The biggest change is happening under the hood, though; with this release, the UniqueApp instance will request the specified name as soon as it is created, so you’ll be guaranteed to either be the first running instance or be able to send messages to the currently running instance at the same moment that the UniqueApp constructor returns. Hence, no more race conditions between the constructor and the “is running” request. Finally, the “window watching” functions have been removed – even though I might add a “watch window” function to handle the startup notification sequence for you (now that we have the API to do that in GTK+ 2.11).

This release also means that the code in SVN under the gtkunique module is to be considered deprecated. I’m going to ask the svnmaster to move it into the attic, as the delta is too big for a simple check-in. As soon as 1.0.0 is out I’ll also ask the release-team for “blessing” Unique as a dependency, so if you want your module to depend on it you’ll be able to safely do it. Again, sorry for taking this long to finish up this work.

Update@2007-07-09T15:16+0100: I’ve just rolled a 0.9.1 to fix some build issues and add licensing terms. Thanks to Christian Persch for the heads up.

Time is Running Out

Today I committed a couple of fixes to GtkRecentManager and I thought it was worth mentioning them on pgo.
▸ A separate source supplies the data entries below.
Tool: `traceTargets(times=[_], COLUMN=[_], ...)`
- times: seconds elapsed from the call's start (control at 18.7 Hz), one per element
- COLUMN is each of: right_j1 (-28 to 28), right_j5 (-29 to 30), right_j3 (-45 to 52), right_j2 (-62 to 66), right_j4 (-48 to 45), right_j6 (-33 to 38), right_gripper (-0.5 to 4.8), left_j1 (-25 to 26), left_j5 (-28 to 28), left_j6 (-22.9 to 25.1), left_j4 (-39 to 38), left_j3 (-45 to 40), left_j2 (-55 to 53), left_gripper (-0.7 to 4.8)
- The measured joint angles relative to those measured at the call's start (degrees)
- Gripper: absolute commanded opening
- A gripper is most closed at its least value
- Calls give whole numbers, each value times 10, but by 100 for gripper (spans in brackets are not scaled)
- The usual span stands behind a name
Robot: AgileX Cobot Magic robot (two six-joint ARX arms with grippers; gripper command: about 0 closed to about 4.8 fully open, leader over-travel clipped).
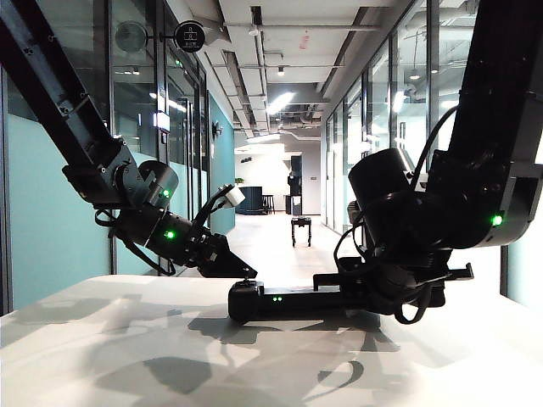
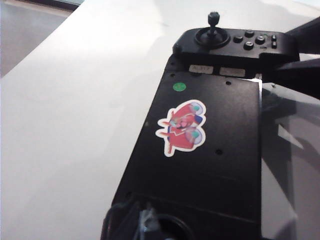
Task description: Push the left joystick on the remote control sitting on the white table backward to make the robot dog back up in a straight line until it returns close to you.
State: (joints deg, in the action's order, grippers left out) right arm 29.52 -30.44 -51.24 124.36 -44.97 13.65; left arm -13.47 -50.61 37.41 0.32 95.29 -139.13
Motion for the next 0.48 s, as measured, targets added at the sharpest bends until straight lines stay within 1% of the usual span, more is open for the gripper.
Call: traceTargets(times=[0.48], right_j1=[0], right_j5=[0], right_j3=[0], right_j2=[0], right_j4=[0], right_j6=[0], right_gripper=[229], left_j1=[1], left_j5=[-17], left_j6=[5], left_j4=[-11], left_j3=[0], left_j2=[0], left_gripper=[-6])
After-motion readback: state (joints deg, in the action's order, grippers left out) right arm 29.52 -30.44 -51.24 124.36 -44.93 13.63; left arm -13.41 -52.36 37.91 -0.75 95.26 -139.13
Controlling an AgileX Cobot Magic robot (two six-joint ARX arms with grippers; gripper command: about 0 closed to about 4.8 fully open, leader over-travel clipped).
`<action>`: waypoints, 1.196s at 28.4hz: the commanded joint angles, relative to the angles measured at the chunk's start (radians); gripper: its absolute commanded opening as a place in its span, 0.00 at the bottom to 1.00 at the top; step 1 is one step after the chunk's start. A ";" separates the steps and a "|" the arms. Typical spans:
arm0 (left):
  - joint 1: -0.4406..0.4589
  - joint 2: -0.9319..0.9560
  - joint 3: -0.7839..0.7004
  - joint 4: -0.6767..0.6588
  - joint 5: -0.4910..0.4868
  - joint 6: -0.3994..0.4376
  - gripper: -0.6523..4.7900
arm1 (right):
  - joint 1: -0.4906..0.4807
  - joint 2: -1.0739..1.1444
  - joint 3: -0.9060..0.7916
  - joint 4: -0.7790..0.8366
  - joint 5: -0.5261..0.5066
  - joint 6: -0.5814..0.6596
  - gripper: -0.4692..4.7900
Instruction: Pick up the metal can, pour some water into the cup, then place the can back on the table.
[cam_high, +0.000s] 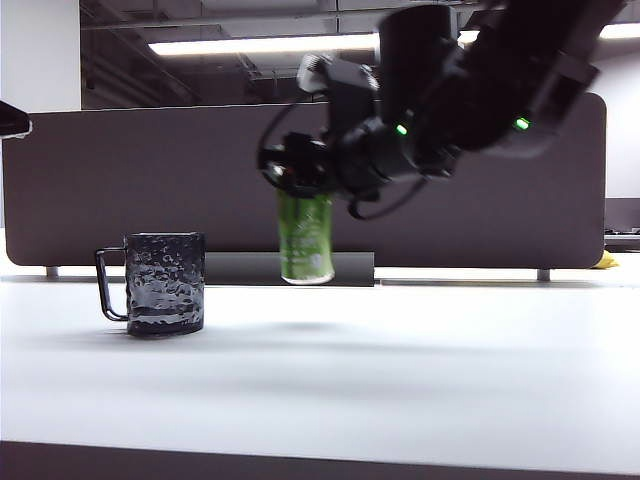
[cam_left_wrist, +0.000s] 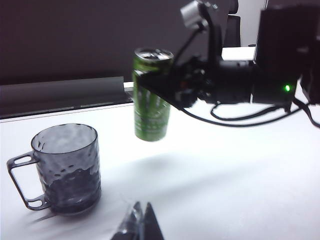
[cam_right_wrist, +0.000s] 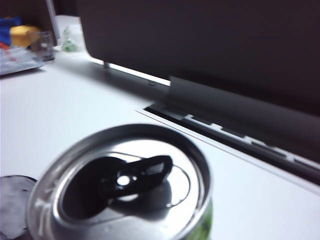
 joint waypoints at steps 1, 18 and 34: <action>0.000 0.001 0.001 0.013 0.000 -0.003 0.11 | 0.024 -0.012 0.066 -0.057 -0.002 -0.089 0.44; 0.148 0.001 0.001 0.013 0.003 -0.003 0.11 | 0.058 -0.011 0.195 -0.201 -0.028 -0.226 0.44; 0.386 0.001 0.001 0.013 0.000 -0.003 0.11 | 0.071 -0.007 0.222 -0.209 -0.070 -0.322 0.44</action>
Up until now, GtkRecentManager instances were available either via the gtk_recent_manager_new() constructor – which left the memory management duties to the developer – or via the gtk_recent_manager_get_default() which tried to do the right thing, by returning a singleton instance to be shared inside an application. The master plan was having the singleton attached to the GdkScreen to take advantage of the lifetime management of the screen done by GTK+ and cleanly dispose the recent manager when the screen was closed. This approach would have worked well, except for two tiny details:

  1. if you change screen, gtk_recent_manager_get_default() will return a different instance
  2. GdkScreen are never closed unless you do that explicitly.
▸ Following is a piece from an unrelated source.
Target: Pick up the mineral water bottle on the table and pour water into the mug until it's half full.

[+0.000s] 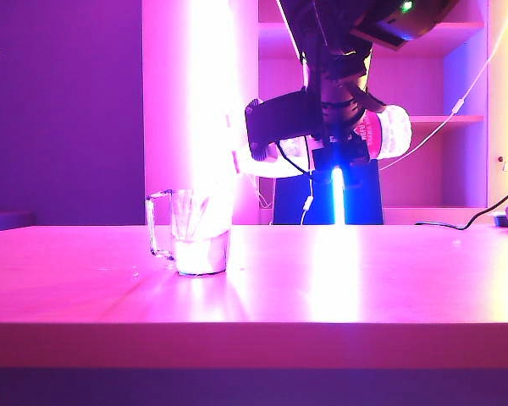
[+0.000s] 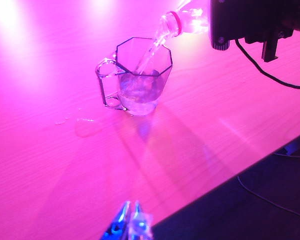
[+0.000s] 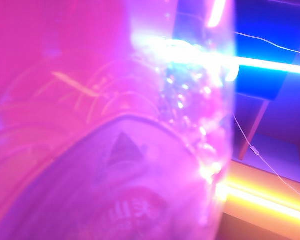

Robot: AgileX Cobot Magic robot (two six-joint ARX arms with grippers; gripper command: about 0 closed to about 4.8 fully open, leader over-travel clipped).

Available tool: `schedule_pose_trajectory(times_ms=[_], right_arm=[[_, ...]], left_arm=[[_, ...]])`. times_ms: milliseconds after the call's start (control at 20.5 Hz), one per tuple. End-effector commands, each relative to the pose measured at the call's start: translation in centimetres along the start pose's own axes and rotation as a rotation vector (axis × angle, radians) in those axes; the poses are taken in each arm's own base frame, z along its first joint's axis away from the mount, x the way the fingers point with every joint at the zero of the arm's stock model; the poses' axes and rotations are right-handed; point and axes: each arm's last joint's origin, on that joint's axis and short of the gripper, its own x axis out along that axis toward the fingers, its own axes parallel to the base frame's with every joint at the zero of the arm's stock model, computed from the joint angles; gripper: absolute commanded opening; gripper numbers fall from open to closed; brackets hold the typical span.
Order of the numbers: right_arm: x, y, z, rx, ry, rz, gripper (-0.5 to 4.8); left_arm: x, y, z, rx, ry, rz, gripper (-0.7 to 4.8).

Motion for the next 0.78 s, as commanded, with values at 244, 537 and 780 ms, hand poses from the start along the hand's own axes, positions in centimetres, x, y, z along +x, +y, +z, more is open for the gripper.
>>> schedule_pose_trajectory(times_ms=[244,537,780], right_arm=[[-0.26,-0.82,-0.04,0.036,0.000,-0.035,2.42],[-0.26,-0.83,-0.04,0.011,0.002,-0.036,2.42],[-0.28,-0.83,-0.02,0.011,0.001,-0.036,2.42]], left_arm=[[-0.14,-0.04,0.20,0.005,-0.012,0.001,-0.05],[-0.14,-0.04,0.21,0.005,-0.013,0.001,-0.05],[-0.14,-0.04,0.21,0.005,-0.013,0.001,-0.05]])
So much for the master plan.

Thanks to Morten Welinder, who did some very appreciated detective work on it, it was decided to switch to a more common approach, with a static variable and a private synchronisation function that gets called when the main loop level reaches zero. What does this mean, for the application developer? First of all, two deprecations: both gtk_recent_manager_get_for_screen() and gtk_recent_manager_set_screen() are deprecated as of GTK+ 2.12 and should never be used again (the first evaluates to gtk_recent_manager_get_default() and the second to a NOP, if you ever decide to compile with GTK_DISABLE_DEPRECATED turned off); second of all, no more juggling around with the screen changes: multiple calls of gtk_recent_manager_get_default() will always return the same instance of the GtkRecentManager object – which you should never unref. Obviously, if you were creating your own recent manager instance with the gtk_recent_manager_new() constructor, none of this matters and you’ll have to handle the manager lifetime by yourself.

Another change I committed was the switch to the g_timeout_add_seconds() for the polling of the recent files storage file. Since the timeout was set to every N seconds I decided that the lifespan of my laptop’s battery was more important than having a millisecond precision on a stat() call. In other news, laptop owners around the world rejoice as one. Since every signal under GTK+ is emitted under the assumption that the emitter is inside the GDK master lock, the newly added gdk_threads_add_*() functions weren’t fit for my cunning plan of using the approximate timeout source; for this reason, I added a g_timeout_add_seconds_full() inside GLib and the equivalent code directly inside GtkRecentManager.